A TDX module initialization failure was reported on a Emerald Rapids
platform:
virt/tdx: initialization failed: TDMR [0x0, 0x80000000): reserved areas exhausted.
virt/tdx: module initialization failed (-28)
As a step of initializing the TDX module, the kernel tells the TDX
module all the "TDX-usable memory regions" via a set of TDX architecture
defined structure "TD Memory Region" (TDMR). Each TDMR must be in 1GB
aligned and in 1GB granularity, and all "non-TDX-usable memory holes" in
a given TDMR must be marked as a "reserved area". Each TDMR only
supports a maximum number of reserved areas reported by the TDX module.
As shown above, the root cause of this failure is when the kernel tries
to construct a TDMR to cover address range [0x0, 0x80000000), there
are too many memory holes within that range and the number of memory
holes exceeds the maximum number of reserved areas.
The E820 table of that platform (see [1] below) reflects this: the
number of memory holes among e820 "usable" entries exceeds 16, which is
the maximum number of reserved areas TDX module supports in practice.
=== Fix ===
There are two options to fix this: 1) put less memory holes as "reserved
area" when constructing a TDMR; 2) reduce the TDMR's size to cover less
memory regions, thus less memory holes.
Option 1) is possible, and in fact is easier and preferable:
TDX actually has a concept of "Convertible Memory Regions" (CMRs). TDX
reports a list of CMRs that meet TDX's security requirements on memory.
TDX requires all the "TDX-usable memory regions" that the kernel passes
to the module via TDMRs, a.k.a, all the "non-reserved regions in TDMRs",
must be convertible memory.
In other words, if a memory hole is indeed CMR, then it's not mandatory
for the kernel to add it to the reserved areas. The number of consumed
reserved areas can be reduced if the kernel doesn't add those memory
holes as reserved area. Note this doesn't have security impact because
the kernel is out of TDX's TCB anyway.
This is feasible because in practice the CMRs just reflect the nature of
whether the RAM can indeed be used by TDX, thus each CMR tends to be a
large range w/o being split into small areas, e.g., in the way the e820
table does to contain a lot "ACPI *" entries. [2] below shows the CMRs
reported on the problematic platform (using the off-tree TDX code).

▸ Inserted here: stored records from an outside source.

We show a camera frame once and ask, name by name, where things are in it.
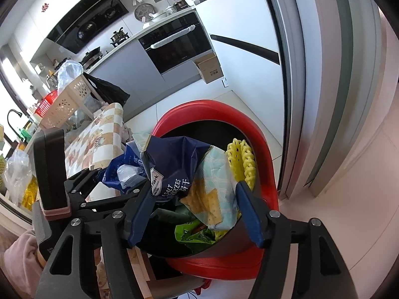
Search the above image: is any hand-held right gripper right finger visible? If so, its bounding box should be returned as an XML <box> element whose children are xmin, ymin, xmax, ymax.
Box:
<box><xmin>235</xmin><ymin>181</ymin><xmax>345</xmax><ymax>299</ymax></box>

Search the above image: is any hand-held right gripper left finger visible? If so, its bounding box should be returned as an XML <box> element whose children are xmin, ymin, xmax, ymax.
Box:
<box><xmin>33</xmin><ymin>187</ymin><xmax>156</xmax><ymax>299</ymax></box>

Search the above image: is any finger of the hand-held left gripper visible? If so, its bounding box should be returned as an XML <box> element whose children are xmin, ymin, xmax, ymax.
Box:
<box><xmin>65</xmin><ymin>168</ymin><xmax>108</xmax><ymax>200</ymax></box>
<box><xmin>75</xmin><ymin>190</ymin><xmax>144</xmax><ymax>222</ymax></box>

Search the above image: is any green snack bag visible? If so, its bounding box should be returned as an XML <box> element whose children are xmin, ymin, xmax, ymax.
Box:
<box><xmin>174</xmin><ymin>220</ymin><xmax>217</xmax><ymax>245</ymax></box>

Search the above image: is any blue cracker bag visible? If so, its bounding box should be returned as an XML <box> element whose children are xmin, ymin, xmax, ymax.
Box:
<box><xmin>102</xmin><ymin>134</ymin><xmax>242</xmax><ymax>229</ymax></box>

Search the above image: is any black trash bin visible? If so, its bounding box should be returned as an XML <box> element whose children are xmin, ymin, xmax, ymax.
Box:
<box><xmin>134</xmin><ymin>121</ymin><xmax>259</xmax><ymax>257</ymax></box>

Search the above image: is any person's left forearm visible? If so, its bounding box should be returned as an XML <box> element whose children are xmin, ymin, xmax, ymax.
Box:
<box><xmin>0</xmin><ymin>229</ymin><xmax>47</xmax><ymax>287</ymax></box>

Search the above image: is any clear crumpled plastic bag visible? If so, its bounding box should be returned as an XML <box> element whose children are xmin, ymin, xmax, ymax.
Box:
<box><xmin>4</xmin><ymin>149</ymin><xmax>35</xmax><ymax>200</ymax></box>

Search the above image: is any gold foil bag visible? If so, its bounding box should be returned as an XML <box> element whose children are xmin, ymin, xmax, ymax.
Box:
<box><xmin>20</xmin><ymin>176</ymin><xmax>39</xmax><ymax>211</ymax></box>

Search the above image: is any checkered tablecloth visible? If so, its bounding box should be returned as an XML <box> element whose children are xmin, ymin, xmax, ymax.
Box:
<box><xmin>64</xmin><ymin>103</ymin><xmax>134</xmax><ymax>203</ymax></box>

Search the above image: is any red plastic stool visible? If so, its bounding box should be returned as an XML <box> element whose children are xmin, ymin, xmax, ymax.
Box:
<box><xmin>152</xmin><ymin>100</ymin><xmax>279</xmax><ymax>281</ymax></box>

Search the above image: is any black kitchen faucet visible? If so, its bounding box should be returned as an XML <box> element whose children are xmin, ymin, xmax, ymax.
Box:
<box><xmin>7</xmin><ymin>109</ymin><xmax>24</xmax><ymax>141</ymax></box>

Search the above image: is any red plastic basket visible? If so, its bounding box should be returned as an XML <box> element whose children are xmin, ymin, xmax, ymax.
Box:
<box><xmin>34</xmin><ymin>90</ymin><xmax>60</xmax><ymax>116</ymax></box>

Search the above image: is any beige plastic chair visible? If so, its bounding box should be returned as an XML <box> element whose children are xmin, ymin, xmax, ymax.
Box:
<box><xmin>39</xmin><ymin>78</ymin><xmax>103</xmax><ymax>130</ymax></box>

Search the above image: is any black plastic bag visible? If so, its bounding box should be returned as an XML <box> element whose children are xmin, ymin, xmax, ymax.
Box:
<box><xmin>84</xmin><ymin>72</ymin><xmax>131</xmax><ymax>106</ymax></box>

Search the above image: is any translucent plastic bag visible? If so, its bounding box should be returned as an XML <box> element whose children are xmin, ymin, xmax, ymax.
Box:
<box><xmin>57</xmin><ymin>60</ymin><xmax>84</xmax><ymax>95</ymax></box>

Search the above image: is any grey kitchen counter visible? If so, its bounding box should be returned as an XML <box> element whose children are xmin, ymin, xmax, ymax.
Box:
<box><xmin>29</xmin><ymin>6</ymin><xmax>225</xmax><ymax>125</ymax></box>

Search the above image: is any black frying pan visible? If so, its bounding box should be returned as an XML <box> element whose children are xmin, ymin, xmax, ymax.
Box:
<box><xmin>82</xmin><ymin>47</ymin><xmax>103</xmax><ymax>64</ymax></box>

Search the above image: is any steel cooking pot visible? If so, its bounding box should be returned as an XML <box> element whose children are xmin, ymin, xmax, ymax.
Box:
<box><xmin>110</xmin><ymin>28</ymin><xmax>129</xmax><ymax>46</ymax></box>

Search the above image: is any black range hood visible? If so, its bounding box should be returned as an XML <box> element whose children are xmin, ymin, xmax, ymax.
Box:
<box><xmin>46</xmin><ymin>0</ymin><xmax>130</xmax><ymax>54</ymax></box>

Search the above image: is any cardboard box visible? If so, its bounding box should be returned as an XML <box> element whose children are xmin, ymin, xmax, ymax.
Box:
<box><xmin>193</xmin><ymin>52</ymin><xmax>224</xmax><ymax>84</ymax></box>

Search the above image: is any black built-in oven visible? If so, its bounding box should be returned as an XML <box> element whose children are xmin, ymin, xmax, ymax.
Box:
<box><xmin>137</xmin><ymin>12</ymin><xmax>214</xmax><ymax>75</ymax></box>

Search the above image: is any grey round steamer tray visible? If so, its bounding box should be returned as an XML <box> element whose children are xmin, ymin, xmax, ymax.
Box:
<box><xmin>135</xmin><ymin>2</ymin><xmax>155</xmax><ymax>19</ymax></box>

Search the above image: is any white refrigerator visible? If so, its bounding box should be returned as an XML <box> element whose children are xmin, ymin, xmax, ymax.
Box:
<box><xmin>190</xmin><ymin>0</ymin><xmax>281</xmax><ymax>69</ymax></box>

So for this particular module initialization failure, the memory holes
that are within [0x0, 0x80000000) are mostly indeed CMR. By not adding
them to the reserved areas, the number of consumed reserved areas for
the TDMR [0x0, 0x80000000) can be dramatically reduced.
On the other hand, although option 2) is also theoretically feasible, it
requires more complicated logic to handle around splitting TDMR into
smaller ones. E.g., today one memory region must be fully in one TDMR,
while splitting TDMR will result in each TDMR only covering part of some
memory region. And this also increases the total number of TDMRs, which
also cannot exceed a maximum value that TDX module supports.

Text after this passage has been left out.